Please start any new threads on our new site at https://forums.sqlteam.com. We've got lots of great SQL Server experts to answer whatever question you can come up with.

 All Forums
 SQL Server 2005 Forums
 Transact-SQL (2005)
 Random Selection

Author  Topic 

nice123ej
Starting Member

48 Posts

Posted - 2007-07-08 : 09:23:15
We can use Top 10 in Select statment
i heared we can select Random 10 in SQL Server 2005
is that true?!

spirit1
Cybernetic Yak Master

11752 Posts

Posted - 2007-07-08 : 09:27:56
you could do the same in the SS2000

select top 10 ...
from ...
order by newid()

or you can use the new TABLESAMPLE clause

SELECT *
FROM myTable TABLESAMPLE SYSTEM (10 ROWS) ;



_______________________________________________
Causing trouble since 1980
blog: http://weblogs.sqlteam.com/mladenp
Go to Top of Page

SwePeso
Patron Saint of Lost Yaks

30421 Posts

Posted - 2007-07-08 : 11:23:11
1) TABLESAMPLE cannot be applied to derived tables, tables from linked servers, and tables derived from table-valued functions, rowset functions, or OPENXML. TABLESAMPLE cannot be specified in the definition of a view or an inline table-valued function.

2) TABLESAMPLE was introduced in SQL Server 2005. When TABLESAMPLE is used against databases that are upgraded from an earlier version, the compatibility level of the database must be set to at least 90. To set the database compatibility level, see ALTER DATABASE (Transact-SQL).

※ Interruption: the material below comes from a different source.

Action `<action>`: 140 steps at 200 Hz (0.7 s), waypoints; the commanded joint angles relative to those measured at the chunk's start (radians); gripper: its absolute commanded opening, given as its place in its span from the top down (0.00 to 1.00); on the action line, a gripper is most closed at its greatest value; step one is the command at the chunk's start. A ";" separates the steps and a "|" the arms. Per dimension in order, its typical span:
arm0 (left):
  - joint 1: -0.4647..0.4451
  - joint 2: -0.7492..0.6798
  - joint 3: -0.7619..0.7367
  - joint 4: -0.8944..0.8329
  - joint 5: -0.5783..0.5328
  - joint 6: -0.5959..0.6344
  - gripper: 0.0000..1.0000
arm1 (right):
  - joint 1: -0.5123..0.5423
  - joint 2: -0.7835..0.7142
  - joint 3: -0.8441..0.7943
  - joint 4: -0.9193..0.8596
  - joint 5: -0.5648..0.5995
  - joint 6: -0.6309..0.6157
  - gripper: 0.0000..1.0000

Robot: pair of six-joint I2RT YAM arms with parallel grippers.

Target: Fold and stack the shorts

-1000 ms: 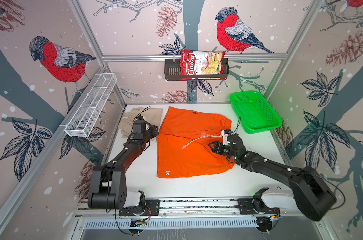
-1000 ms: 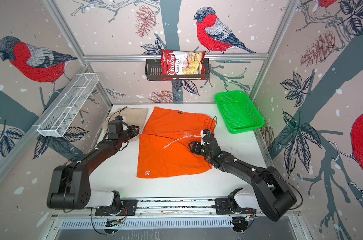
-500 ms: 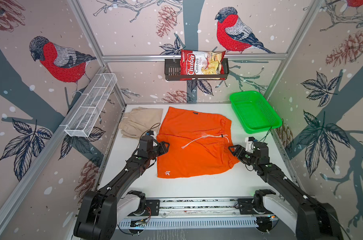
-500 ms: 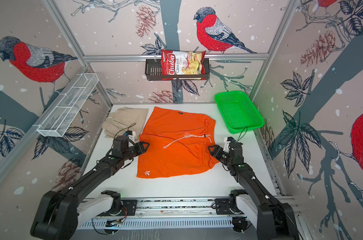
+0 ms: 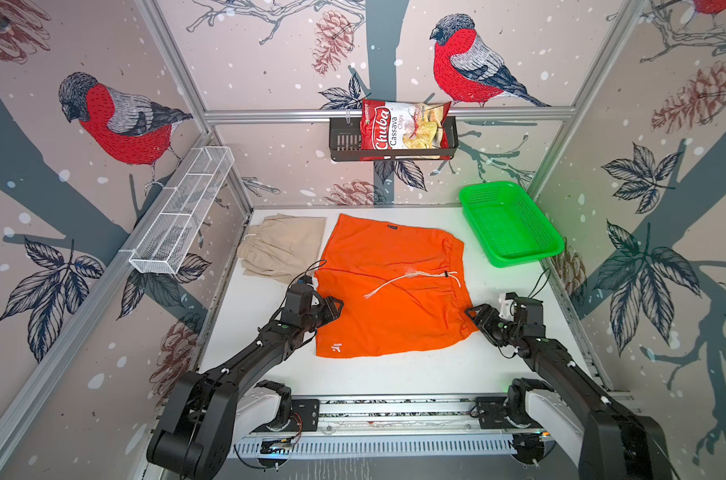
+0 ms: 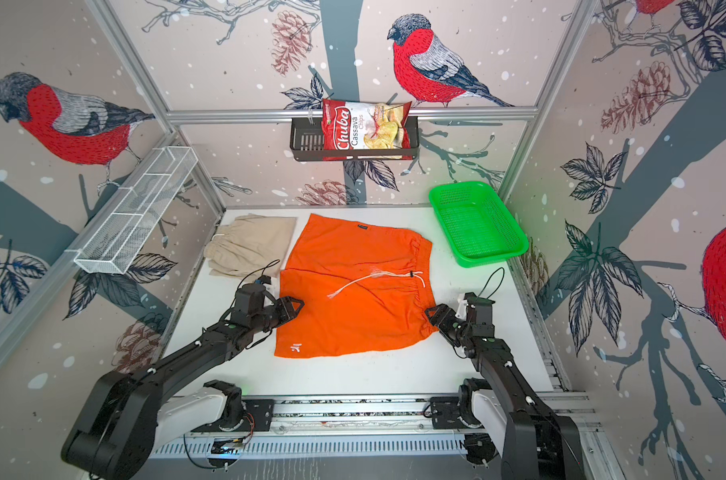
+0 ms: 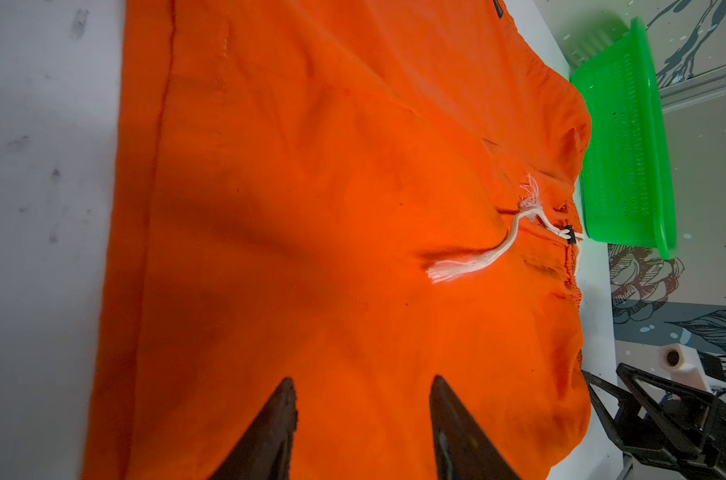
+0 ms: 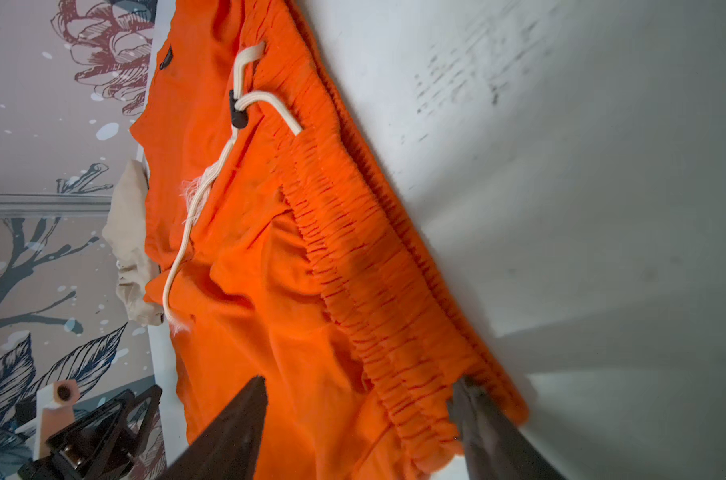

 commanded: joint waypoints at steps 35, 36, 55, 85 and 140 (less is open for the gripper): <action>-0.001 -0.007 -0.018 0.038 0.003 0.001 0.48 | -0.007 -0.177 0.016 -0.165 0.213 0.062 0.26; -0.002 -0.007 -0.018 0.039 0.004 0.001 0.48 | -0.007 -0.181 0.016 -0.168 0.217 0.062 0.26; -0.001 0.001 -0.028 0.056 0.009 -0.003 0.48 | -0.007 -0.256 -0.003 -0.199 0.277 0.079 0.26; -0.003 0.028 -0.035 0.084 0.023 -0.009 0.48 | -0.007 -0.312 -0.049 -0.201 0.296 0.134 0.25; -0.003 0.116 -0.077 0.163 0.036 -0.015 0.48 | -0.021 -0.273 -0.143 0.020 0.077 0.242 0.26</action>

3) If you really want a random sample of individual rows, modify your query to filter out rows randomly, instead of using TABLESAMPLE.

Peter Larsson
Helsingborg, Sweden
Go to Top of Page

SwePeso
Patron Saint of Lost Yaks

30421 Posts

Posted - 2007-07-08 : 11:25:27
All above can be read in Books Online for "Limiting Result Sets by Using TABLESAMPLE".


Peter Larsson
Helsingborg, Sweden
Go to Top of Page

PSamsig
Constraint Violating Yak Guru

384 Posts

Posted - 2007-07-08 : 16:00:39
So what you are saying is that ORDER BY NEWID() is still the way to go?

-- If you give someone a program, you will frustrate them for a day; if you teach them how to program, you will frustrate them for a lifetime.
Go to Top of Page

SwePeso
Patron Saint of Lost Yaks

30421 Posts

Posted - 2007-07-08 : 16:17:40
quote:
B. Selecting a percentage of rows with a seed value
The following statement returns the same set of rows every time that it is executed. The seed value of 205 was chosen arbitrarily.

Copy Code
USE AdventureWorks ;
GO
SELECT FirstName, LastName
FROM Person.Contact
TABLESAMPLE (10 PERCENT)
REPEATABLE (205) ;

quote:
Important:
The TABLESAMPLE SYSTEM clause should be used with some caution, and with some understanding of some of the implications of using sampling. For example, a join of two tables is likely to return a match for each row in both tables; however, if TABLESAMPLE SYSTEM is specified for either of the two tables, some rows returned from the unsampled table are unlikely to have a matching row in the sampled table. This behavior might lead you to suspect that a data consistency problem exists in the underlying tables, when the data is actually valid. Similarly, if TABLESAMPLE SYSTEM is specified for both tables that are joined, the perceived problem could be even worse.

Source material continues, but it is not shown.